Земля под ногами была густо загажена всевозможными огрызками, щепками, обрывками, битым стеклом и кусками даже и не пойми чего — чисто помойка, правда, видно было, что тут все-таки прибирали, кучами не лежало, но ходить босиком явно не стоило. Все носило следы постоянного огневого воздействия, даже сама поверхность земли исчеркана была длинными царапинами — от пуль, как догадался Паша. Мертвая такая земля, убитая постоянным роем пуль, картечи и всего, чего угодно — попадались и шарики от резиноплюев и контейнеры от пуль охотничьих ружей, да и дырки в валяющихся обломках были категорически разными.

Вернулись на огневой рубеж, терпеливо подождали пока с поля ушли все.

— Все вернулись? — крикнул соседям блондин.

— Все! — донеслось оттуда.

— В поле никого? Стрельбище под огнем!

Забабахали выстрелы. Что удивило Пашу — они на слух были разными, не врал Лёха.

— Ты вроде как старым оружием интересовался? — спросил его бугуртщик.

— Ну да — признал Паша, поглядывая на лежащие винтовки.

— Тогда вот, гляди — это заслуженные экземпляры. У меня вот эта — манлихер. А у Хоря — маузер и мосинская. И стрелок-бугуртщик кивнул в сторону соседа, того самого, с перебитым носом и романтическими карими глазенками.

— А эта? — показал пальцем Паша на очень маленькую и аккуратную винтовочку.

— Эта мелкашка, зброевка.

— Фигасе! Это что ли та самая манлихеровина из Швейка? — удивился Паша, приняв в руки выглядевшую весьма заслуженно винтовку. Даже, пожалуй, карабинчик, ладный, короткоствольный, особенно если сравнить с трехлинейкой, лежавшей на том же брезенте.

Бугуртщик поморщился незаметно. Потом с неохотой признал:

— Ну, не совсем, чтоб швейковская. Эта — с модификацией 30 года. Так что они все три в общем по Второй мировой скорее. Хотя и в Первой принимали участие почти такими же. Модификация сути не меняла.

Парень, со странной кличкой (или фамилией) Хорь в это время закончил лупить очередями от живота веером из обычного нормального такого калашникова и тоже включился в разговор.

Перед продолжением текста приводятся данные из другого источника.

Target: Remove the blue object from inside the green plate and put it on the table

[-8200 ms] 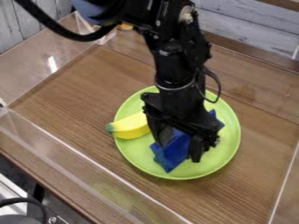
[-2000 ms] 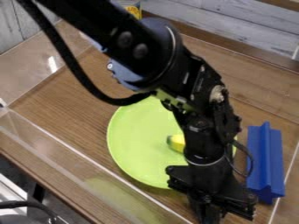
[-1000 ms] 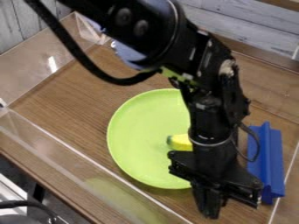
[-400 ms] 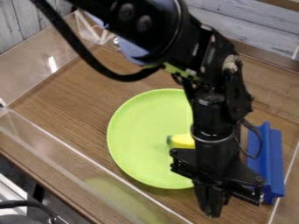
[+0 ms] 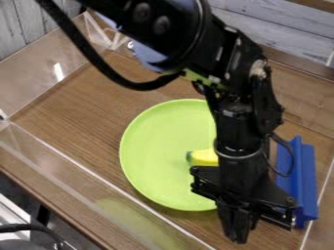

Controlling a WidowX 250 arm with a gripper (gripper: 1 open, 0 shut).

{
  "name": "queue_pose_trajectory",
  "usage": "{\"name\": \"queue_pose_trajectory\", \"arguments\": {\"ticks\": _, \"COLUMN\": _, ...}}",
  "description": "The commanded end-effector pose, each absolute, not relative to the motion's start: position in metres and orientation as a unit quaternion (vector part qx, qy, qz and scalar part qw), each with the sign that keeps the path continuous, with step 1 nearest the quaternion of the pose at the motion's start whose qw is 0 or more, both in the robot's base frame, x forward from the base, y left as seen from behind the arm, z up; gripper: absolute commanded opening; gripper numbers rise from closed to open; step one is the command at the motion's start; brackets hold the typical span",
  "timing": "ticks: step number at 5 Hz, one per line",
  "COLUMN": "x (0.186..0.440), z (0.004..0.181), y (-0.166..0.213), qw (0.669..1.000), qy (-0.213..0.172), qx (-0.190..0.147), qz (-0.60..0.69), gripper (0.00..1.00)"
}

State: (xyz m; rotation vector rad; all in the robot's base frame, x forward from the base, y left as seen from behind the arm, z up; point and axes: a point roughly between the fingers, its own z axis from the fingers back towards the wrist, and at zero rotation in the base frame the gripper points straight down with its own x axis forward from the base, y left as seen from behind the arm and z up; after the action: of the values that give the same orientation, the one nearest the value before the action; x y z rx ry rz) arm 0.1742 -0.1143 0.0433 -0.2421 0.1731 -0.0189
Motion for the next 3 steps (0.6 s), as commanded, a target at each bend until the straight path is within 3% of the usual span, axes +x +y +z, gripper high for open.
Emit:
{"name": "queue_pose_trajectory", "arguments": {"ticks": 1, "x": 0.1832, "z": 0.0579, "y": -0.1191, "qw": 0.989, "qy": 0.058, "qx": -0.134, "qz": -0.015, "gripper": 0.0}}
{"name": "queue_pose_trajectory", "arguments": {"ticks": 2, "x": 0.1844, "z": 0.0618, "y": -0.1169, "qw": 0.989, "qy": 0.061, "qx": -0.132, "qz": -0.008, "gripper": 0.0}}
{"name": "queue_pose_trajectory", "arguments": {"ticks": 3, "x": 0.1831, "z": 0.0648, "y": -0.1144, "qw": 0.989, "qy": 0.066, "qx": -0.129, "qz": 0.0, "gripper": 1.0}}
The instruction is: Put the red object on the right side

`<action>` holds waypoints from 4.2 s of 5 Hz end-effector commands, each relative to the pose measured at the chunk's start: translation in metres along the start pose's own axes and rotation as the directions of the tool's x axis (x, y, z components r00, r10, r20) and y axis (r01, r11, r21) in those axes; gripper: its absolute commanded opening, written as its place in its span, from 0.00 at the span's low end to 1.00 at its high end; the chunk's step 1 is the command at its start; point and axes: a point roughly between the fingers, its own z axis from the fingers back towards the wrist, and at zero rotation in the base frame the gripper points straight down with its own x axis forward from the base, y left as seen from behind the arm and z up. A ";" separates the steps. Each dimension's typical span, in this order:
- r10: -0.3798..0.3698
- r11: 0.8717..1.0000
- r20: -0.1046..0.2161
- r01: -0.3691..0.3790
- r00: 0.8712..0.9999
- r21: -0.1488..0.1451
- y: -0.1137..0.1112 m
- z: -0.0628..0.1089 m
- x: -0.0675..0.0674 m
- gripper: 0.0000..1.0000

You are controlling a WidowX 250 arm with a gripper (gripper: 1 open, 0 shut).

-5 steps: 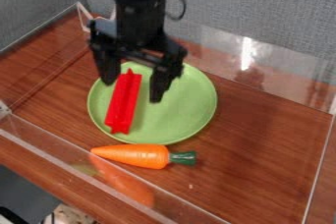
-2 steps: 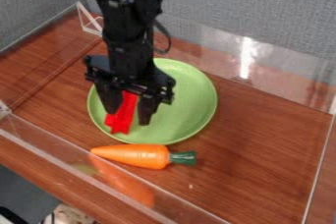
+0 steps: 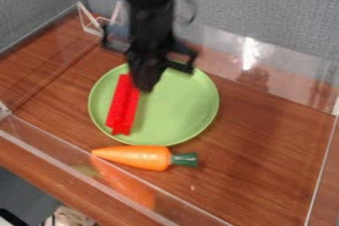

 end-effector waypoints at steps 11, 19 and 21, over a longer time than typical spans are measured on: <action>0.114 0.992 0.037 -0.112 0.993 -0.064 0.042 -0.090 0.037 0.00; 0.078 0.994 0.009 -0.077 0.997 -0.079 0.036 -0.094 0.042 0.00; 0.081 0.994 0.013 -0.080 0.997 -0.075 0.038 -0.091 0.044 0.00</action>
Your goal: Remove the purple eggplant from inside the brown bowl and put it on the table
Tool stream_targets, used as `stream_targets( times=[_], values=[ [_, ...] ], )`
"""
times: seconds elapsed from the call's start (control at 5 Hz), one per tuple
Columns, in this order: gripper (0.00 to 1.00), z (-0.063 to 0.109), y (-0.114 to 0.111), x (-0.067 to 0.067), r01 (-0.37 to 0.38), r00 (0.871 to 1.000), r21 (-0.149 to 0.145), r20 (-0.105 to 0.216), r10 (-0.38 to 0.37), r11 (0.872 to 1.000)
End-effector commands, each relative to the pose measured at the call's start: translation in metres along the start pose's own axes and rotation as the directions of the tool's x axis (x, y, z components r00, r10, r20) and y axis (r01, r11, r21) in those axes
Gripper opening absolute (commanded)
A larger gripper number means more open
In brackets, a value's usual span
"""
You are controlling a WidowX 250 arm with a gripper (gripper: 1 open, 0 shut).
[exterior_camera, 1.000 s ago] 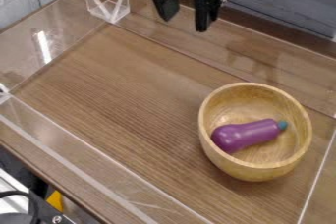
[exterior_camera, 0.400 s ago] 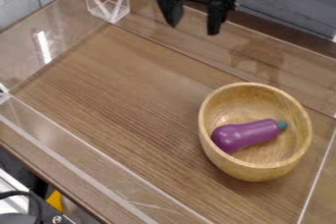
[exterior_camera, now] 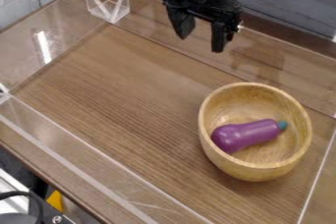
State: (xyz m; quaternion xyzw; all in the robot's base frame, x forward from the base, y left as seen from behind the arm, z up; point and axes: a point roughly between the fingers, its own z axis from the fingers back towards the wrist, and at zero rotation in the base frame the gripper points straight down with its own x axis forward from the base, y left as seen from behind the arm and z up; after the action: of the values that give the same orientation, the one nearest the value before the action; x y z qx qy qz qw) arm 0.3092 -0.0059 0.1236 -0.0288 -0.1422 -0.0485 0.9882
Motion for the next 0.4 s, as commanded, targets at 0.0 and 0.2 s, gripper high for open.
stream_targets(
  times=[0.0, 0.2],
  values=[
    [1.0, 0.003, 0.003, 0.007, 0.012, 1.0, 0.0, 0.017, -0.012, 1.0],
    [1.0, -0.002, 0.003, -0.003, 0.042, 0.999, -0.015, -0.005, -0.042, 0.999]
  ],
)
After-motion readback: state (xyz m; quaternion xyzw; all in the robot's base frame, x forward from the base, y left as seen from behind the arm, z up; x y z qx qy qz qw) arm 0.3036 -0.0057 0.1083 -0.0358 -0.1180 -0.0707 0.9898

— Никогда болтовых винтовок в руках не держал?

— Не, только калаш в армии. К слову — вроде как автоматическое оружие к продаже запрещено? Я в смысле — ты сейчас очередями поливал. И почему — болтовых?

Стрелки переглянулись. Потом темноглазый ответил привычным тоном матерого учителя:

— Этот калаш — охотничий, самозарядный, полуавтомат, извиняюсь за выражение. Просто если умело держать его в руках, в нем просыпается голос автоматических предков. Немножко при стрельбе тянешь одной рукой вперед, а второй нажимаешь на спуск, отдача помогает, так что — оно само. А болтовые — так это обозначение для простоты взято у англов. У тех такой не самозарядный принцип называется коротко "bolt action rifle", а если правильно говорить по-нашему, то получается длиннее "винтовка с продольно-скользящим затвором". Очень длинно. К тому же не все винтовки — болтовые, винтовальная резьба в стволах еще во времена стрельцов была, фитилем поджигалось.

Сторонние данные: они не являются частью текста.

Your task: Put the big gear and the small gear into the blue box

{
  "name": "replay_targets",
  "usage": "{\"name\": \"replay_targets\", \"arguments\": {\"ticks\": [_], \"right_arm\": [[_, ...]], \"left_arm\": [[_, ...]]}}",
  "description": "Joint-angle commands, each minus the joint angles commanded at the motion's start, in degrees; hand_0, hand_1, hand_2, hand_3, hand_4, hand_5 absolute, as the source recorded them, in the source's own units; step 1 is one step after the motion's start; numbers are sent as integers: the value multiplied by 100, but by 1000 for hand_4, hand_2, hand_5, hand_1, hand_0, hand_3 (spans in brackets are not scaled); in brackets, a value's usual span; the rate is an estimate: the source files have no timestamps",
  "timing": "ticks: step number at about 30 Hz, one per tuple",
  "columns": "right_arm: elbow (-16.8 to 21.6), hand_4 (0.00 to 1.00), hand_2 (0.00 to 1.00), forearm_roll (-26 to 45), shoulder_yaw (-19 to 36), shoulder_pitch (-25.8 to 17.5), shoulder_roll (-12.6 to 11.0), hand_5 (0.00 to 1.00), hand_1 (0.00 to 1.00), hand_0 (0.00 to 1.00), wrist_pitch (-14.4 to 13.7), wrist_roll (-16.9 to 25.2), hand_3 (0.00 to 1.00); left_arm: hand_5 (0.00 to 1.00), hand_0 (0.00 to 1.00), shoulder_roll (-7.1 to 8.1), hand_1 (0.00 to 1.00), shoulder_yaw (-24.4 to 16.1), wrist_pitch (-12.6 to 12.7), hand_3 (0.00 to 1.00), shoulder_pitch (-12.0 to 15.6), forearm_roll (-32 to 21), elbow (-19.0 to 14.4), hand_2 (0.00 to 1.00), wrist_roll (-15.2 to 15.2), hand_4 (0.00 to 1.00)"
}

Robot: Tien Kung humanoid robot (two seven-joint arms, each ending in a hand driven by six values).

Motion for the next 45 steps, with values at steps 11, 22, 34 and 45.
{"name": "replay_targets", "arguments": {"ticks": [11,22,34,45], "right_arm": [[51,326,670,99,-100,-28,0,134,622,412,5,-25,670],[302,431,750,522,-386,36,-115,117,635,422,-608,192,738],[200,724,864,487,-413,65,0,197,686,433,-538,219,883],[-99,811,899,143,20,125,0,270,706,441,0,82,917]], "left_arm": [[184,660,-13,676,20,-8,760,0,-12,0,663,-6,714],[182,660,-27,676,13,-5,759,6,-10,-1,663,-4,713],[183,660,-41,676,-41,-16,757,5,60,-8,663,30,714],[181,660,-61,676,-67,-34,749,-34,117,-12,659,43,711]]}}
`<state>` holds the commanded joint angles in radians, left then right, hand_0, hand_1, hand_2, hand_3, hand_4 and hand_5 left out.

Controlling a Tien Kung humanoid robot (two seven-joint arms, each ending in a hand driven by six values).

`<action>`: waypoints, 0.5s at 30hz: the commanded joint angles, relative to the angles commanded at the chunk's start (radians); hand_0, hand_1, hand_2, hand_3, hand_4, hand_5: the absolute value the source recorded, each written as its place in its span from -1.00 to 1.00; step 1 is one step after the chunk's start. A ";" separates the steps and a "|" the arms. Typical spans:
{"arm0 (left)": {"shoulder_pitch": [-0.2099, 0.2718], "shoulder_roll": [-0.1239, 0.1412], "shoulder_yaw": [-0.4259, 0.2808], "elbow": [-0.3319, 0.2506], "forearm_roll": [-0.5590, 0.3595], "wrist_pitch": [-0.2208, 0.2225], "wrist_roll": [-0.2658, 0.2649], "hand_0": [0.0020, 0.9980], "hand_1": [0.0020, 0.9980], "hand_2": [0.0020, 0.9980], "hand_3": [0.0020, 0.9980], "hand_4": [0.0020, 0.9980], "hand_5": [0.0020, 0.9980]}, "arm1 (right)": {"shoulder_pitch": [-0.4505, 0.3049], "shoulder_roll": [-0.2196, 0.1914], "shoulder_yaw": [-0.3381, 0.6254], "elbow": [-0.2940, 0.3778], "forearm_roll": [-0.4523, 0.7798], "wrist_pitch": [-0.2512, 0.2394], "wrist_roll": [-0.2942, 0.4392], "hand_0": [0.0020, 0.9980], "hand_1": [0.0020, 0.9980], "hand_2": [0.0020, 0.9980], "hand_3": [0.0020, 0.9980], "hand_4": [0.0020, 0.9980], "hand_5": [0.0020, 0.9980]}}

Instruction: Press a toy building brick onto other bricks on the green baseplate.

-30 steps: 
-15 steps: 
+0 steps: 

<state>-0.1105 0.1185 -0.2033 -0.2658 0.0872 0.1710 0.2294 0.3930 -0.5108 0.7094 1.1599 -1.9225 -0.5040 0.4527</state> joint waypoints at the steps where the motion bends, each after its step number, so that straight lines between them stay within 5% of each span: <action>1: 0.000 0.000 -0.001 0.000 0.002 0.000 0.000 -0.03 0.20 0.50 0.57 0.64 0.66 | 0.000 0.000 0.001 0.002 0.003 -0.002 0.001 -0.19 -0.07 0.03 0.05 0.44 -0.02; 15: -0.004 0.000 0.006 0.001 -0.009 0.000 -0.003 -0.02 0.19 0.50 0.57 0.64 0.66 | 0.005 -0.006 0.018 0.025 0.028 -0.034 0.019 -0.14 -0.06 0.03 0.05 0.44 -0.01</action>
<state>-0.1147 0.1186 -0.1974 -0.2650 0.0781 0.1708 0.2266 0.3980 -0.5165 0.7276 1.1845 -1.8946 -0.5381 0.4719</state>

И лектор тут же ловко показал на примере, как затвор у мосинской винтовки действительно скользит и действительно — продольно.

— Обращению с оружием вас в армии учили? — спросил стрелок-бугуртщик Паштета.

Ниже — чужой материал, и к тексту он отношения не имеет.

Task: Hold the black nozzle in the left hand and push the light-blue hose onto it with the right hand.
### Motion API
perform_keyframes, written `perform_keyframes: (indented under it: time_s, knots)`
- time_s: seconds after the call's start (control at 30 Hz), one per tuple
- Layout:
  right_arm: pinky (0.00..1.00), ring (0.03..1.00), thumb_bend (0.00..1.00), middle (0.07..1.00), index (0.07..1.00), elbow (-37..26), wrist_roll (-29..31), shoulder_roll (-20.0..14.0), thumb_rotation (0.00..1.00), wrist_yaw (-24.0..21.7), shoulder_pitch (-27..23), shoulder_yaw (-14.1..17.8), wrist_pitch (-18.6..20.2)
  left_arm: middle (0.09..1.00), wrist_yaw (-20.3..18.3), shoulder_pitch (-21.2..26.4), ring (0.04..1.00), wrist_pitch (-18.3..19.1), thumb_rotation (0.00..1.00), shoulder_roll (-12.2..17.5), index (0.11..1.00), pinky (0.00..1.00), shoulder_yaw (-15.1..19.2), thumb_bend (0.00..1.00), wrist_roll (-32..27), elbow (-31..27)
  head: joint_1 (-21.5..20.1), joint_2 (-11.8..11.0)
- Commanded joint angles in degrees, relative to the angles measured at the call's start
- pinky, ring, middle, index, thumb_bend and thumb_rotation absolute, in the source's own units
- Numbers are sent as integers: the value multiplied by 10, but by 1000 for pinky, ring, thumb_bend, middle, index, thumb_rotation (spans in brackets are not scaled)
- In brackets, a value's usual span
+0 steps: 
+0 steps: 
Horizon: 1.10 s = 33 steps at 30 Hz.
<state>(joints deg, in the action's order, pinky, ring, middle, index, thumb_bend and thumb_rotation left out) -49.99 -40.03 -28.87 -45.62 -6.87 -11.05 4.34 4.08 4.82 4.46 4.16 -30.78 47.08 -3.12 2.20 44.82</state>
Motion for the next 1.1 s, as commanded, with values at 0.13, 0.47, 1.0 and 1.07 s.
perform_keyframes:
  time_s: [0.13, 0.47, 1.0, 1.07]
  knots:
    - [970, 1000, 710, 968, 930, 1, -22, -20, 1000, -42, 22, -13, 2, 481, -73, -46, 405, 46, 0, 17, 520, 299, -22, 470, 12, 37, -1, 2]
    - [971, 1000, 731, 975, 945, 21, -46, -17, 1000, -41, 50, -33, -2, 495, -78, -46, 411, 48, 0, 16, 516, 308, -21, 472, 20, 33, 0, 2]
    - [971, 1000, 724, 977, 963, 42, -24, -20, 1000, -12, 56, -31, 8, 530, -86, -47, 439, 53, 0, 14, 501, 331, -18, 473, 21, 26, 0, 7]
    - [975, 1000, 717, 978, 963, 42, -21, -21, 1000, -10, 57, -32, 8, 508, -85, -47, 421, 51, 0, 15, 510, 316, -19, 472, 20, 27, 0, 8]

Паша кивнул, привычно оттарабанив запомнившееся: "Никогда не направлять оружие на других людей, носить так, чтоб ствол смотрел либо в небо, либо в землю и всегда относиться к оружию, словно оно заряжено. Ну, кроме боевой обстановки, конечно, когда стрелять по людям надо" — вспомнив пояснения комроты немного путано заявил Паша.

— Добро! — оценил Пашины познания стрелок-бугуртщик, и дал неофиту странную стальную пачку с пятью патронами.

— Ишь, австрийские, а на наши похожи. Точь в точь, как к станковому — заметил Паштет.

— Это перестволенное оружие, охотничье. И патрон действительно — наш. Вон у него маузер тоже такой переверченный, только патрон от ремингтона — вздохнув, просветил ученика стрелок-бугуртщик. Паша не стал уточнять, как это — перестволенное, ствол у винтовки в его руках выглядел вполне родным, не приделанным новым. Да и большая буква S — клеймо как-то говорило, что ствол — старый. И оно очень хорошо сочеталось с клеймом на казенной части Steyr M95.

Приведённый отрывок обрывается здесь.